Anyway, this fella. How comes I remember him? He wasn’t like the others. Usually a smirk and a shandy is all it takes before they’re putty in your hands, grateful for ‘owt, but this one took some doing. I remember he was a little rbloke with little hands too, but broad like a brickie’s, and a neat dresser. I had a banging little number on that night myself. I did. Not too much because you don’t want to make it obvious, do you; got to make them think they’ve pulled you, even when they know they haven’t. I’d winked at him across the bar, and he smiled but then turned back to his drink. It took the wind out of me! I tried again, moving closer, and pulled the forgot my purse one on him, and I could tell he saw straight through it, but he bought my drink anyway. Bacardi Coke, double – ‘cause why not?
His voice was funny too. Slow talker. Kept each word in his mouth a bit too long, like he was eating a sweet, but it wasn’t daft. I asked him what he did for a living – they always like that, because they always have an answer for it, even if it ain’t true.
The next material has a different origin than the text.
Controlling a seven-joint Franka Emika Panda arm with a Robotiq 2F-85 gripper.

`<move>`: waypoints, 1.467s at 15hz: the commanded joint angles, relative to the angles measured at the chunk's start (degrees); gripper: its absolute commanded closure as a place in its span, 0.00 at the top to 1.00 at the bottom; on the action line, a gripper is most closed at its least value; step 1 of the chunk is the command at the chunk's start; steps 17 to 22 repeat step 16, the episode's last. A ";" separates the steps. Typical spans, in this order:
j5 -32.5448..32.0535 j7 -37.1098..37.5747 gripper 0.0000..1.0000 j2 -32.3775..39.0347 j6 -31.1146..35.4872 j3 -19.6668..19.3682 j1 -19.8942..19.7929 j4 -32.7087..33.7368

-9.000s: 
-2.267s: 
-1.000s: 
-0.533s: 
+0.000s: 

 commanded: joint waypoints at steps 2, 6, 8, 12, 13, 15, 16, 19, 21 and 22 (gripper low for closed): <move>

It’s like they’re grateful for the talking point. I can’t remember what he said he did in the day, but reckoned himself a bit of a writer by night. Started on about the stories he had to tell. Can you imagine it? There’s me, eyeing up the nearest toilet to save a trip back to the Travelodge, and he’s on to me about writers. He said it’s all the little things. The little things is poetry. Think he lost me, to be honest. Then he asked me the same question back, but I said I was just interested in getting to know him a little better, and would he like to nick off somewhere for a bit, to read me some of his work. I called him Mr Shakespeare then, and he laughed.
I know what you’re thinking but you’re wrong. He knew. He must have done, they all do. Few drinks later and there we were, back at the room. We chatted at first. He tried to play some music on his phone but I wanted to get down to it and he didn’t stop me. I’ll spare you the details. Is that other one coming back in? He looks like a right go-er.
Yeah, we did. Can I leave yet? I’ve said everything I know and I’m expected back out on the strip tonight. Oh, I don’t know. Nothing too much, just let me jabber on. You know something. I don’t think too much when it’s happening. I zone out. I don’t mean I’m all silent – I mean, we’ve all got our go-to phrases. Yeah. Like that. Do it. Some like you to scream the place down. Others want you to shut your mouth. You can usually guess it right by looking, if you care, but not that time. I couldn’t figure him. Forgot myself. Don’t get me wrong, the earth didn’t move, but something about it caught me off guard.
Anyway, to answer your question, I know he was there all night because so was I. I knew I shouldn’t have, because I’d not half get a thrashing the next day. I left as soon as it was light enough for me to see where I’d chucked my clothes. Took the money straight out of his wallet, while he was still asleep. Part of me thinking he hadn’t quite clocked the situation, and something about that I liked.
It’s funny what you remember when you really think about it. It was a strange old night. He just smiled and listened. Asked me if Candy was my real name. I don’t know why, because I usually wouldn’t, but I just told him. Expect you can see I’m a talker. Then, get this, right. He turned to me and said that my name means gift, and I laughed. Said he’d seen it on a bookmark one time – the kind with the different names on. I mean, you’d have laughed too. All the little things is poetry, he said.